A Birthday Reminders App
Or how I discovered Google App Scripts
Before I started at Alpha Camp, one of the problems I had was collaborating with a relatively large, non-technical team that was in charge of planning birthday celebrations. There were great existing apps (with slightly different scopes) available, like Slack, Trello, GCal, etc, but none that had a zero learning curve.
My thought process at the time
The one app that everyone in the team had was Telegram. It’s basically Whatsapp, but not for dinosaurs (just kidding, it just seems like the younger crowd prefers Telegram. If you’re not familiar with it, go download it now, you’ll instantly appear 10 years younger.)
So the first course of action was to trawl the Telegram Bot store for a suitable bot that would allow me to 1) Schedule reminders easily, 2) Send reminders to a group. I didn’t find anything then, except for a couple of bots that worked for sending reminders to myself.
My solution
Ultimately, I used this guide to set up the messaging system. My bot would pull information from Google Calendar, and send reminders with specific text (and names).
The only remaining work to do was to add the birthdays to Google Calendar. Now, we had about 30 names to add, and we wanted to add reminders 7 days and 14 days before as well, so that would have been 90 manual entries. I chose to upload a CSV instead. At this point, I couldn’t code, but I was pretty good with Excel, so I did the heavy lifting with the concatenation and calculations here!
So this has been working for more than a year now. My main issue with this solution is that it is really difficult to replicate for someone who is less technical than I am: it requires creation of a bot, manipulation of a CSV file, uploading to GCal and carefully editing the IFTTT recipe. And I knew this was important because 5 different people had asked me how they could use my “Birthday Bot” for their own cell groups.
Fast Forward to Now
Recently, I spent some time reconsidering this problem in the face of new knowledge that I’d picked up at Alpha Camp. My first thought was to build a Rails app that accepts a CSV file, parses it, and sends POST requests to the Telegram API. But that seemed like complete overkill.
My second thought (which is the one I’m presently using) was to use a Google Script to directly send a JSON POST to the Telegram API. The cool part is that you can get the Google Script to run automatically on a daily basis.
Back story: A few weeks ago, I deployed an app on Heroku (the free tier), and realized first hand the annoyance of Heroku dozing, so I found a solution online that used a Google Sheet and an associated Google Script to GET the app periodically, preventing the app from dozing. That’s how I discovered Google App Script.
Basically, the user:
- Adds my Telegram bot to their Telegram channel as an admin
- Pastes in 3 columns (Name, Birthdate, Person in-charge) on the Birthday Tracker
- Pastes in the Telegram channel handle
- The script handles the rest!
The script itself
I won’t paste it here because the bot token is there! But basically GAS is built on Javascript, so I simply:
- Collected array of dates from spreadsheet
- Collected array of messages from spreadsheet
- Compared each date to current date (gotcha here was that date objects are iffy in GAS. Just use String(date).substr(0,10) or something like that to compare the dates.

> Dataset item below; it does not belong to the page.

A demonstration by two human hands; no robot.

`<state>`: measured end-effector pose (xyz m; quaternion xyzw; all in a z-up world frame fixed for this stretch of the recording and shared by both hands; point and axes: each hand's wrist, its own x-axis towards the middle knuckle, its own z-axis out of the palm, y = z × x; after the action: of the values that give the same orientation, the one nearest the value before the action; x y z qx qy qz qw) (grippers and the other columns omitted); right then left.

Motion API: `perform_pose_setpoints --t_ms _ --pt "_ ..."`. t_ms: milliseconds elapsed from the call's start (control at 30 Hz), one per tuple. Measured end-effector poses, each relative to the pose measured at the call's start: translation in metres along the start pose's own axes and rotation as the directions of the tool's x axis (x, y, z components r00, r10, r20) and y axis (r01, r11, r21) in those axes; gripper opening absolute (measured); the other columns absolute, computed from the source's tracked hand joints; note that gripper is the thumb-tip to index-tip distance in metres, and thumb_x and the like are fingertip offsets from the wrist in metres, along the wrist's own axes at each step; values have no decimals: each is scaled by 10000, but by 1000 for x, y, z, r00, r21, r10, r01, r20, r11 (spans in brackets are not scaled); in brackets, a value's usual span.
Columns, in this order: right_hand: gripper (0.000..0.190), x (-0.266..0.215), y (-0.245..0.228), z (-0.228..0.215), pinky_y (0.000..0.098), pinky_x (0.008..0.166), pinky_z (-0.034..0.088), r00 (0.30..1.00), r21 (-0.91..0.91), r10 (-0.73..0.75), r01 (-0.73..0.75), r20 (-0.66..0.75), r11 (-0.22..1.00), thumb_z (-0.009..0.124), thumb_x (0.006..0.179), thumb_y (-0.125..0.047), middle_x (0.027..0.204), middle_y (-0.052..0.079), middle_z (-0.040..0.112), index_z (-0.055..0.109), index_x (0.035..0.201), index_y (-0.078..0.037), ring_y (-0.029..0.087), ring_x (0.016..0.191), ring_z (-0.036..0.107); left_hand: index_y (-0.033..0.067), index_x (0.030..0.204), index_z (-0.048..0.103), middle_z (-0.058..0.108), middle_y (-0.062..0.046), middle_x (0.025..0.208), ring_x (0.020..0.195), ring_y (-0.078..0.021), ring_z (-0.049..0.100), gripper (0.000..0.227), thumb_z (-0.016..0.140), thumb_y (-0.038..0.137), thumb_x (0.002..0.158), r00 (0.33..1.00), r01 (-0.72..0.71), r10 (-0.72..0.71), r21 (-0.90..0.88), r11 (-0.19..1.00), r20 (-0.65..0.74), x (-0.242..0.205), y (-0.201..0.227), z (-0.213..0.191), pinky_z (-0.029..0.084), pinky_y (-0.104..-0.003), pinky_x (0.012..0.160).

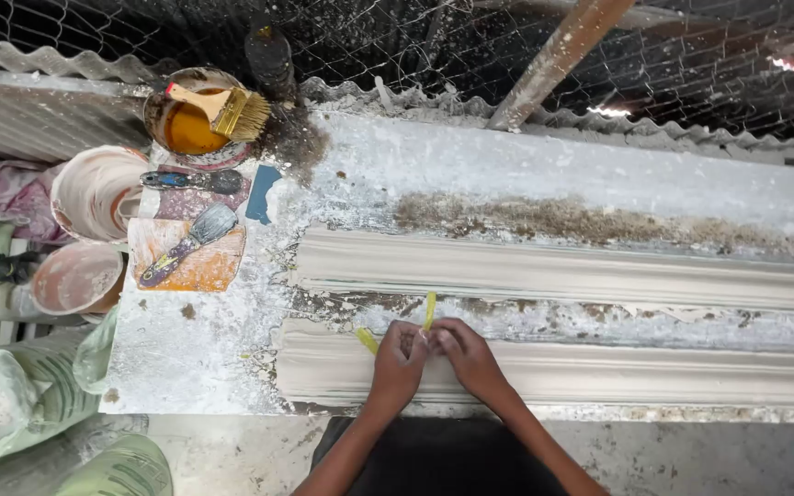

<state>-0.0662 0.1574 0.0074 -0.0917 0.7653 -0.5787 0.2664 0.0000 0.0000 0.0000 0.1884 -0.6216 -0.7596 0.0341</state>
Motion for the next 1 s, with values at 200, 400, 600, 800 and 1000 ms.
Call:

- Sent JSON message if date === current date
Some screenshots:
Possible future improvements
I might still try to do the Rails app some time in the future. I don’t like the fact that the user still has to manually add the bot to their channel, and that I can’t easily share the spreadsheet with the script attached to it (the daily scheduling isn’t automatically set when the sheet is copied).